WORK TO BE COMPLETED: What you write should be an exact copy of the material, from its first line through the line containing "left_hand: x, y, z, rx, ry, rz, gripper".

DATASET SECTION:
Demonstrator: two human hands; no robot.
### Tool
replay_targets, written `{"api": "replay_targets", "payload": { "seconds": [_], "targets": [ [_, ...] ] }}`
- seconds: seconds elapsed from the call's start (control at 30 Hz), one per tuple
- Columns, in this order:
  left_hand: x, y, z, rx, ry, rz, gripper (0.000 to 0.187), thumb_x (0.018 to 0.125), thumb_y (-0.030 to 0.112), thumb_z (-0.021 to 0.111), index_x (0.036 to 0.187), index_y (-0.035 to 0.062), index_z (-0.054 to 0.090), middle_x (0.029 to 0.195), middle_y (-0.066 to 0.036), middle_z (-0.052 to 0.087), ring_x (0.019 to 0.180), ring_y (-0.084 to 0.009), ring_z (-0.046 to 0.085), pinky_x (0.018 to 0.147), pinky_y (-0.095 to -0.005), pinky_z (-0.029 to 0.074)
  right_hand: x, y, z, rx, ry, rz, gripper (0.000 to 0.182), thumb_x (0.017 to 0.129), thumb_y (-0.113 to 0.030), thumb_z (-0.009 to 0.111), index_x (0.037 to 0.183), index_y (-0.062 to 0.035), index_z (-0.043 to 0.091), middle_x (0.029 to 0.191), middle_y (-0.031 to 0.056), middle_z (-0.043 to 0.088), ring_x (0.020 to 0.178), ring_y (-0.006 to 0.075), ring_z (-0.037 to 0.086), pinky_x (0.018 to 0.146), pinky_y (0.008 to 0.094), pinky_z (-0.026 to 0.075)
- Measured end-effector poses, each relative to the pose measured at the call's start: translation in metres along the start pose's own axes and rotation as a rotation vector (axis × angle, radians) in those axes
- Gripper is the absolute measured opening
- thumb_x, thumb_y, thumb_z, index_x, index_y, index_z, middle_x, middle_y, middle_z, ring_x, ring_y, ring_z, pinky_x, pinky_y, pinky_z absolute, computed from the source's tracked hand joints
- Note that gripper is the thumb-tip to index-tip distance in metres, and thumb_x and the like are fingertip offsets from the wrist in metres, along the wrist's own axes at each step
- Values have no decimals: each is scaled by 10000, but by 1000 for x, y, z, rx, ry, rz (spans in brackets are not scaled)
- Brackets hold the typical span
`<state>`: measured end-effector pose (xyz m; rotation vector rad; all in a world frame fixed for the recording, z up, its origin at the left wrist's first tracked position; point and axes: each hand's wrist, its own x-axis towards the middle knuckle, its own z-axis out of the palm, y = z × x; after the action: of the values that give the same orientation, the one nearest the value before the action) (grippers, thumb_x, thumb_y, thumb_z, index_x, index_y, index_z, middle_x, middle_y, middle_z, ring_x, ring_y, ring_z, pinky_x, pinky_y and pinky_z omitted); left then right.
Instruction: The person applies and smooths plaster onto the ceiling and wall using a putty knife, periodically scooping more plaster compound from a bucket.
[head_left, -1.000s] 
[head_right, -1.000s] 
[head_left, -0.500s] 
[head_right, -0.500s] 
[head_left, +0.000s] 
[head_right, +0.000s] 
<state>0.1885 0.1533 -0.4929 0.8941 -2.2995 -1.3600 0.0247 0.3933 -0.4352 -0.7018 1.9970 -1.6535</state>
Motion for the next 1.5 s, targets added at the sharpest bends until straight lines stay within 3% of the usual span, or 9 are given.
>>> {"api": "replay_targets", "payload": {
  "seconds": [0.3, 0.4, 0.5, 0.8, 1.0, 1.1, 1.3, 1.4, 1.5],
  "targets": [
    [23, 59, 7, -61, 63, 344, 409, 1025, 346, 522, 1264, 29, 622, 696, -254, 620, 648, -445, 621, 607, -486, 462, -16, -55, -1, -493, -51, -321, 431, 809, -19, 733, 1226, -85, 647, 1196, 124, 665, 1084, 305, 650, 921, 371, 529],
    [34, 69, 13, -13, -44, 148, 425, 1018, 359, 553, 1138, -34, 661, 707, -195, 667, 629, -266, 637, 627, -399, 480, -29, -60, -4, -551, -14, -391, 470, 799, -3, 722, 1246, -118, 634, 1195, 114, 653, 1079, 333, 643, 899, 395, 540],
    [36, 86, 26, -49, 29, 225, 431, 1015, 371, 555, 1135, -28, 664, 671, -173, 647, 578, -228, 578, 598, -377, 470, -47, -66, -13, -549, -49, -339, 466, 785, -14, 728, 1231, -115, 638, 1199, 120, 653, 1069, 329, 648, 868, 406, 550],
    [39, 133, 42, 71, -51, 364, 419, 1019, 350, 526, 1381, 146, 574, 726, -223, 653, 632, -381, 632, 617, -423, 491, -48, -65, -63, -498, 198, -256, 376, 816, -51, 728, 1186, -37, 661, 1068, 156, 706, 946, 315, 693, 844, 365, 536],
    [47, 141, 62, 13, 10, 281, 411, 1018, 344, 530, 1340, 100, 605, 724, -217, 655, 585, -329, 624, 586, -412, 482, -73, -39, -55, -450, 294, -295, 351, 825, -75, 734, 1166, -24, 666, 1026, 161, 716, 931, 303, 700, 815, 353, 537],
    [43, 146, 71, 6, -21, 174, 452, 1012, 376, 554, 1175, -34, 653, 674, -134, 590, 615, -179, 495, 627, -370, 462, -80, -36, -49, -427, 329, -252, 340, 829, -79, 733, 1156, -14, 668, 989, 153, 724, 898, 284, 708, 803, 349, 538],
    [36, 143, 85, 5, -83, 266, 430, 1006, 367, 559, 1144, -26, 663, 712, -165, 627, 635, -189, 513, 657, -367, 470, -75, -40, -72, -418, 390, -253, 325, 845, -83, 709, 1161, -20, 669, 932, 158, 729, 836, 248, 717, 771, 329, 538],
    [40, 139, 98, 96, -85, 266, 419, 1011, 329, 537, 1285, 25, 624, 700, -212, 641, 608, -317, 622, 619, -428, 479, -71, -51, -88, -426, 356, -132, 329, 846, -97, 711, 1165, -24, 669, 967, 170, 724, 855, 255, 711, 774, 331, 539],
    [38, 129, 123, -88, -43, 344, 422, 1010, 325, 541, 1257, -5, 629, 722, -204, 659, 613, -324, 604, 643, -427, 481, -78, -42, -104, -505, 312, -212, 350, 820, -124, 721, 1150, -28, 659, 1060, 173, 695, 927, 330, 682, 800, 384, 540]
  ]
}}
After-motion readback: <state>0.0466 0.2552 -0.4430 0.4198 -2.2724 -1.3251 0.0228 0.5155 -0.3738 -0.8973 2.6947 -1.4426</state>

TASK RESULT:
Demonstrator: two human hands; no robot.
### Tool
replay_targets, written `{"api": "replay_targets", "payload": { "seconds": [_], "targets": [ [_, ...] ] }}`
- seconds: seconds elapsed from the call's start (control at 30 Hz), one per tuple
- Columns, in this order:
  left_hand: x, y, z, rx, ry, rz, gripper (0.000 to 0.187), thumb_x (0.018 to 0.125), thumb_y (-0.030 to 0.112), thumb_z (-0.021 to 0.111), index_x (0.036 to 0.187), index_y (-0.035 to 0.062), index_z (-0.054 to 0.090), middle_x (0.029 to 0.195), middle_y (-0.066 to 0.036), middle_z (-0.052 to 0.087), ring_x (0.019 to 0.180), ring_y (-0.084 to 0.009), ring_z (-0.046 to 0.085), pinky_x (0.018 to 0.147), pinky_y (-0.095 to -0.005), pinky_z (-0.029 to 0.074)

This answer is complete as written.